--- Exercise data ---
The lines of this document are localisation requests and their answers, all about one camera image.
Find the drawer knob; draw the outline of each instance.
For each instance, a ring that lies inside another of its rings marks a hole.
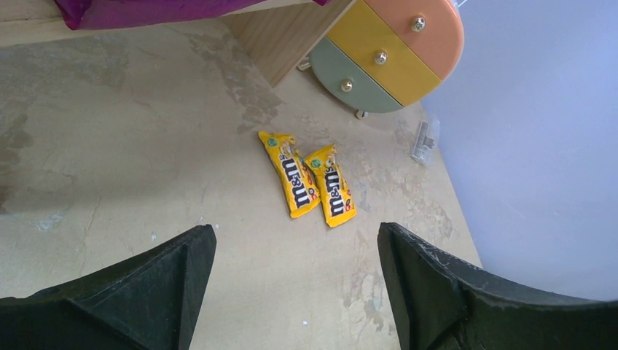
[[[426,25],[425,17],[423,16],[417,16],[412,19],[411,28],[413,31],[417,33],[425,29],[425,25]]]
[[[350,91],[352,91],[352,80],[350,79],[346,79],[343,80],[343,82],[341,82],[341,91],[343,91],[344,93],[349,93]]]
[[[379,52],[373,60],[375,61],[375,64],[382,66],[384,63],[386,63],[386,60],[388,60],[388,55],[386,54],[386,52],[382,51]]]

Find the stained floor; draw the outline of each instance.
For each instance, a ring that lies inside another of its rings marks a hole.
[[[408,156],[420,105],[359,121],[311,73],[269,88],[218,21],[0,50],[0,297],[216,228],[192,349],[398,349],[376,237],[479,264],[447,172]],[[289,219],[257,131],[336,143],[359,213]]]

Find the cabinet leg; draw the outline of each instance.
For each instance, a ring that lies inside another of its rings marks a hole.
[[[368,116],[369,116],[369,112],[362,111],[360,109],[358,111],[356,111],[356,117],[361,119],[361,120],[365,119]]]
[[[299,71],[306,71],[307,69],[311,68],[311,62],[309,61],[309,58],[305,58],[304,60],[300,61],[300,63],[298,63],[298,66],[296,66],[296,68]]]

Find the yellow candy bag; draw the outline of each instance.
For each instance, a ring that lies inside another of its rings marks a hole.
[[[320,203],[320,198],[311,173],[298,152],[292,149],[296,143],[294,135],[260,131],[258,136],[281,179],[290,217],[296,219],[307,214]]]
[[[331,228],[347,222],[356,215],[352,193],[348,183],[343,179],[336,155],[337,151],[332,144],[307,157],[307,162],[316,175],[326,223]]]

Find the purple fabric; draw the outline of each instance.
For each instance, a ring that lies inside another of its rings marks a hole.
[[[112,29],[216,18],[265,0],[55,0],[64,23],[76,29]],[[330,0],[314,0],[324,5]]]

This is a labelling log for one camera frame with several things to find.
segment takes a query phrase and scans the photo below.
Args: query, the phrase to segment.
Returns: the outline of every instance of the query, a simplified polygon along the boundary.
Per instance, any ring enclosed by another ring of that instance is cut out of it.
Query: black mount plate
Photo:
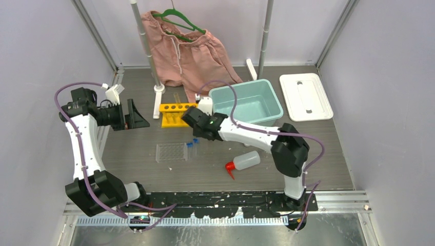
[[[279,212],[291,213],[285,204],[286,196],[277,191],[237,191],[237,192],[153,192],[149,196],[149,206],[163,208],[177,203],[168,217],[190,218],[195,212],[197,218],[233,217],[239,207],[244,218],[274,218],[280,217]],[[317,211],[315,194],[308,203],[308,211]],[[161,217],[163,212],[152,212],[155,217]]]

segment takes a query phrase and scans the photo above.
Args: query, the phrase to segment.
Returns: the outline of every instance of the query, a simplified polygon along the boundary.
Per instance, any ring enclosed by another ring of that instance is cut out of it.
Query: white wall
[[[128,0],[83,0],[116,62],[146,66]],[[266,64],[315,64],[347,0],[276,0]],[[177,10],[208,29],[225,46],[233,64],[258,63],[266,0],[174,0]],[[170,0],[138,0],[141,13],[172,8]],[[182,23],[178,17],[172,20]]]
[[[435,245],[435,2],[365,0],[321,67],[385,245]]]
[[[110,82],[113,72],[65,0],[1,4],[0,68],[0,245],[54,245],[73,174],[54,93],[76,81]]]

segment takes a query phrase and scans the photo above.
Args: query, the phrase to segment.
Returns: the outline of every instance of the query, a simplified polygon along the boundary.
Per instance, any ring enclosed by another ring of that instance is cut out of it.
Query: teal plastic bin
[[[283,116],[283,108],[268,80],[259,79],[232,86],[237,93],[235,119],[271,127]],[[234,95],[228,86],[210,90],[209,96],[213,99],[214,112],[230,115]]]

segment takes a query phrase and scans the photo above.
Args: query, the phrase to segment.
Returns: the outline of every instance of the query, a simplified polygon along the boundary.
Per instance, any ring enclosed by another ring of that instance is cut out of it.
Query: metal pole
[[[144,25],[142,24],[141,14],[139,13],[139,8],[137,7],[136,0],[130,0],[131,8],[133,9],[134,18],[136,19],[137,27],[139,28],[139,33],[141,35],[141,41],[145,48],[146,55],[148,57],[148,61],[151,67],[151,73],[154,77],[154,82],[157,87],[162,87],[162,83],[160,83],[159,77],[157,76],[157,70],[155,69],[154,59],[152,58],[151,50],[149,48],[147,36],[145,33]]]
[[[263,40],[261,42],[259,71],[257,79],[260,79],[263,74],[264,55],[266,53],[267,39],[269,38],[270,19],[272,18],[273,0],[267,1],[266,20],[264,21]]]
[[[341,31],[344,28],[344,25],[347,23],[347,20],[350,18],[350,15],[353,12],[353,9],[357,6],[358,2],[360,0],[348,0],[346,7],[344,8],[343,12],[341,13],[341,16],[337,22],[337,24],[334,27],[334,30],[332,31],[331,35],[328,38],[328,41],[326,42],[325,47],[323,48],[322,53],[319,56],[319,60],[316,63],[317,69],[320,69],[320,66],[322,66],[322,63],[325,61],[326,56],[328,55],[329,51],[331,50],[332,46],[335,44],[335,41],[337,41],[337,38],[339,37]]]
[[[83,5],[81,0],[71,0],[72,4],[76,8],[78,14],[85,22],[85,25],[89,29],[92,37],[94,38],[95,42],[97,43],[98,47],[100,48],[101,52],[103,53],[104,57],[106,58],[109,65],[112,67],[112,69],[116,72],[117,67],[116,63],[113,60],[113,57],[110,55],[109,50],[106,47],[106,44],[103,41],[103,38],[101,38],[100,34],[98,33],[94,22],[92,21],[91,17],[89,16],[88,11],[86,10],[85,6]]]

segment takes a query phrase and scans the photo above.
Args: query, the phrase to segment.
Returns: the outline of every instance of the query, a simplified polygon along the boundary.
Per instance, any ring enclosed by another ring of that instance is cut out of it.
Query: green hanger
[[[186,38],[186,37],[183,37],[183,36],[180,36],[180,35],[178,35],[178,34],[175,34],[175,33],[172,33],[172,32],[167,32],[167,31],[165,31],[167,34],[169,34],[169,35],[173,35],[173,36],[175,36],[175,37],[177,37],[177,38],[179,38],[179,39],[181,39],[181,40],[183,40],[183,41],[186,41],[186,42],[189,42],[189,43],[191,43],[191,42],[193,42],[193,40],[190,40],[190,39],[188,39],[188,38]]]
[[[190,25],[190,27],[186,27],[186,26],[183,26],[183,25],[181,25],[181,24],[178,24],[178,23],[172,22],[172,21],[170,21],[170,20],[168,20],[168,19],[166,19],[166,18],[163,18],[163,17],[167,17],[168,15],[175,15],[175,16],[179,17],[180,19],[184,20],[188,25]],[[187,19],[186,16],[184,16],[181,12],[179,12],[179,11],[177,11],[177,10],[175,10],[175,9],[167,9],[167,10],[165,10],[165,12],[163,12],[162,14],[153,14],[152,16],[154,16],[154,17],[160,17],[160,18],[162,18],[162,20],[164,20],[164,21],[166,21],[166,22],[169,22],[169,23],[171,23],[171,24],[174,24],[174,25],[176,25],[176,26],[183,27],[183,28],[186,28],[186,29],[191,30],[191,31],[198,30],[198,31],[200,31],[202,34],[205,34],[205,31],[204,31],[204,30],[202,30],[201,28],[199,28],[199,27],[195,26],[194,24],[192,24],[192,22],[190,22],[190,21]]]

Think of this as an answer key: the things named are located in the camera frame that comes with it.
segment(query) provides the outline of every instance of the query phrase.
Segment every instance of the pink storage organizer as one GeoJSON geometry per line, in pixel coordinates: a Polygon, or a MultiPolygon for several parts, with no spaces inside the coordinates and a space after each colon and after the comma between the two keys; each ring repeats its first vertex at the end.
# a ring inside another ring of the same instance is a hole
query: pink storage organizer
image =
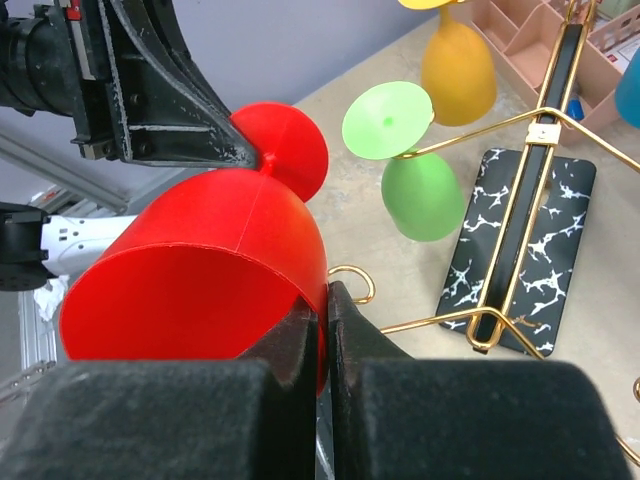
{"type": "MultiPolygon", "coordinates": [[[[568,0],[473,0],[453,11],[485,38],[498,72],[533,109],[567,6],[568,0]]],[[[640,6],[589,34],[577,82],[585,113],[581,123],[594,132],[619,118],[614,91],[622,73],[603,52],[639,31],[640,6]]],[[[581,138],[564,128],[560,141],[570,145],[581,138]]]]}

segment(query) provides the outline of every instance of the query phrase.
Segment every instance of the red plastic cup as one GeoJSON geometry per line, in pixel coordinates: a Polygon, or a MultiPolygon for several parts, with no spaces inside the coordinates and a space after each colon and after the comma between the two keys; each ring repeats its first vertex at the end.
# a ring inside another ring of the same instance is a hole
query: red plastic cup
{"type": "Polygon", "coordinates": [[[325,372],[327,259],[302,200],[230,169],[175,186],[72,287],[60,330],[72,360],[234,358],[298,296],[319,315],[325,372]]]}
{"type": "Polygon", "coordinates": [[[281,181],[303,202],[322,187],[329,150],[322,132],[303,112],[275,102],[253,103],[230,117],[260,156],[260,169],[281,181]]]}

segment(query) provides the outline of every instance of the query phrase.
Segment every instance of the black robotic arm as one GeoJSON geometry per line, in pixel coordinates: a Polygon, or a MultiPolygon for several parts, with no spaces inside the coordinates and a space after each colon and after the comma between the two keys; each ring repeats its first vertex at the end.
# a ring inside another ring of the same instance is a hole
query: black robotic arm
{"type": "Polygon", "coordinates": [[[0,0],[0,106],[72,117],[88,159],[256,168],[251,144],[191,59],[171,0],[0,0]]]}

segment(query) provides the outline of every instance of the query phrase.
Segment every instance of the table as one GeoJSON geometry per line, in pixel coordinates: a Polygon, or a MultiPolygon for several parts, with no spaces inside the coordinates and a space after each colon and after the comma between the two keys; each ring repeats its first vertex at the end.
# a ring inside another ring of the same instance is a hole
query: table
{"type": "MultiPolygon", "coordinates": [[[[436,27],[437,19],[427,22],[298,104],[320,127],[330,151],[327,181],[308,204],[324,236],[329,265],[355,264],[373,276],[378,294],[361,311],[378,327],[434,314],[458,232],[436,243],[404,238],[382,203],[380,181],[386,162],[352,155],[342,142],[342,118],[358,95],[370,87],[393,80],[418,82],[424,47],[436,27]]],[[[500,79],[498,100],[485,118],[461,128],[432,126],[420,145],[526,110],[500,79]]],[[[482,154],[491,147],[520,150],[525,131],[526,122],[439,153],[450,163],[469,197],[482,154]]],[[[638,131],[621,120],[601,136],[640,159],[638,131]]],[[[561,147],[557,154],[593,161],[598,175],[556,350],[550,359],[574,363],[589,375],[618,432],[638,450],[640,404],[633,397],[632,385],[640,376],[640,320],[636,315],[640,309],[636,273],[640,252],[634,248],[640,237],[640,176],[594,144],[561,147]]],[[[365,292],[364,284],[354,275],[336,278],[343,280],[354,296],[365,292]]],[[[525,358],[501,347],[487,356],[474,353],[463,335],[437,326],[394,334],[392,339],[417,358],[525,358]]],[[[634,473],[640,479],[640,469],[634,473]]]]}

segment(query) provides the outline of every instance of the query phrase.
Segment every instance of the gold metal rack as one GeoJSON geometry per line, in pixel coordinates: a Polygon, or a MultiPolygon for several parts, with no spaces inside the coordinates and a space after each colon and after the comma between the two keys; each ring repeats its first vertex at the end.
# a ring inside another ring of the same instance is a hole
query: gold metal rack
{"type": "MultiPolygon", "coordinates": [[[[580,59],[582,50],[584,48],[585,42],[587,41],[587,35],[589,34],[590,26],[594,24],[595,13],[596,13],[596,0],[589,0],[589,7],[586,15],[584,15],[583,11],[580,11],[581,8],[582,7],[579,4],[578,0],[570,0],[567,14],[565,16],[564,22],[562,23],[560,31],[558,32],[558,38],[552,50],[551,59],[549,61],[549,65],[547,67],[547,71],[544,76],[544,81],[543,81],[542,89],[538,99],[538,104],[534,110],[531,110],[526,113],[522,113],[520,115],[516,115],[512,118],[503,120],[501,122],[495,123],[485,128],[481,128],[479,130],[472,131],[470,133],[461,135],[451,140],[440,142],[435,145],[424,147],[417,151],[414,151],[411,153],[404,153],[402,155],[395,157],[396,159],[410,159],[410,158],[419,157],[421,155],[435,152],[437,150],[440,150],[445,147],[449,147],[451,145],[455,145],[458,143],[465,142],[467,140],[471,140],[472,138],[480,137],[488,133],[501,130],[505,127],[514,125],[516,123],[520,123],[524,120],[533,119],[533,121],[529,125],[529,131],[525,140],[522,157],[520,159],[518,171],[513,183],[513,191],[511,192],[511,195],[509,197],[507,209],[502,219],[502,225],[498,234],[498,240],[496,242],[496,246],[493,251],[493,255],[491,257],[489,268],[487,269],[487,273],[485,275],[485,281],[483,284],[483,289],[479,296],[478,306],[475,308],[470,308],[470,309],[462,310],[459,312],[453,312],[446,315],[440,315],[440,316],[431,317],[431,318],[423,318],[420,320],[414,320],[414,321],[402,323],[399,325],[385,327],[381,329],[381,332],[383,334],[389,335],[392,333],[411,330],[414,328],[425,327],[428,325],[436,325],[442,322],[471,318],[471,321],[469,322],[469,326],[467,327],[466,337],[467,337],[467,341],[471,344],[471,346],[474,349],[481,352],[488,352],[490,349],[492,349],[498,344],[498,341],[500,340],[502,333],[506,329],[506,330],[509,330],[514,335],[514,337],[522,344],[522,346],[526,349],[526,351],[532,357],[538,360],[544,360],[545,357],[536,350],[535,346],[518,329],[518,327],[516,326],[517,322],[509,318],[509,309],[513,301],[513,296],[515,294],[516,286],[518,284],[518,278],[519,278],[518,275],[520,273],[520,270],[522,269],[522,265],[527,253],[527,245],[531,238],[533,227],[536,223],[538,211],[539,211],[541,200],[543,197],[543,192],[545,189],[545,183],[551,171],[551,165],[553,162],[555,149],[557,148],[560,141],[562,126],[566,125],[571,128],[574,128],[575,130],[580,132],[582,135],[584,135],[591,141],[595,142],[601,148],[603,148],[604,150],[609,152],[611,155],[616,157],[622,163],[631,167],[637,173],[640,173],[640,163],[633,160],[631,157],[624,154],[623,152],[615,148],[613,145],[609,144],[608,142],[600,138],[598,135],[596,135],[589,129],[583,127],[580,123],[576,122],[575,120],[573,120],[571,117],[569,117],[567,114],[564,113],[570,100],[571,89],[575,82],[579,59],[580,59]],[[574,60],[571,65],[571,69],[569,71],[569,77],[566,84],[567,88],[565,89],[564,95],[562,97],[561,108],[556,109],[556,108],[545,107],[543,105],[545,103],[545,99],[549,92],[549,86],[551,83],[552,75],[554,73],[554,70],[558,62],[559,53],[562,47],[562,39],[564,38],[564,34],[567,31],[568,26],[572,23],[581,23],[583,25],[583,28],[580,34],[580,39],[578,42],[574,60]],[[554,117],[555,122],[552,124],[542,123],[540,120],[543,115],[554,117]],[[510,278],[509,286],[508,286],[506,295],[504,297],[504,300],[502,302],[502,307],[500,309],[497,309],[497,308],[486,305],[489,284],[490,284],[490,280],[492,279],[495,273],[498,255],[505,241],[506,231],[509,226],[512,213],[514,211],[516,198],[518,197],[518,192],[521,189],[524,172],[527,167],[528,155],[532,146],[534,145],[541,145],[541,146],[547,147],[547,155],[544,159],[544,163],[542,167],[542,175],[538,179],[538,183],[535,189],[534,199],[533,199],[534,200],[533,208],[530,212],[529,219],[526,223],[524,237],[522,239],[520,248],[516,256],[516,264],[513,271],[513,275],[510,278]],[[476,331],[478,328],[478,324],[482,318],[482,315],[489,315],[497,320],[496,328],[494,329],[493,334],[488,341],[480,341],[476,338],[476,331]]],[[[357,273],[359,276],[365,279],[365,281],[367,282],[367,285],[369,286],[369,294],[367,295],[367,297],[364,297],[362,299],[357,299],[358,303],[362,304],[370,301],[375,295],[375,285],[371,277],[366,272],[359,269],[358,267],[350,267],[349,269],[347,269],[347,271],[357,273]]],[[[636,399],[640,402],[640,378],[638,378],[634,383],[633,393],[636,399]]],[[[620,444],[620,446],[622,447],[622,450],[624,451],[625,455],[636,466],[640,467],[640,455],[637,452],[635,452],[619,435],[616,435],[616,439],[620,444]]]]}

--- Your objective ---
From the listing above, copy every line that holds the string "draw".

--- Result of the task ---
Find the drawer knob; draw the outline of each instance.
Find the stained floor; draw the outline of each instance.
Find the cabinet leg; draw the outline of each instance.
Find the yellow candy bag; draw the outline of each instance.
Find the purple fabric; draw the outline of each instance.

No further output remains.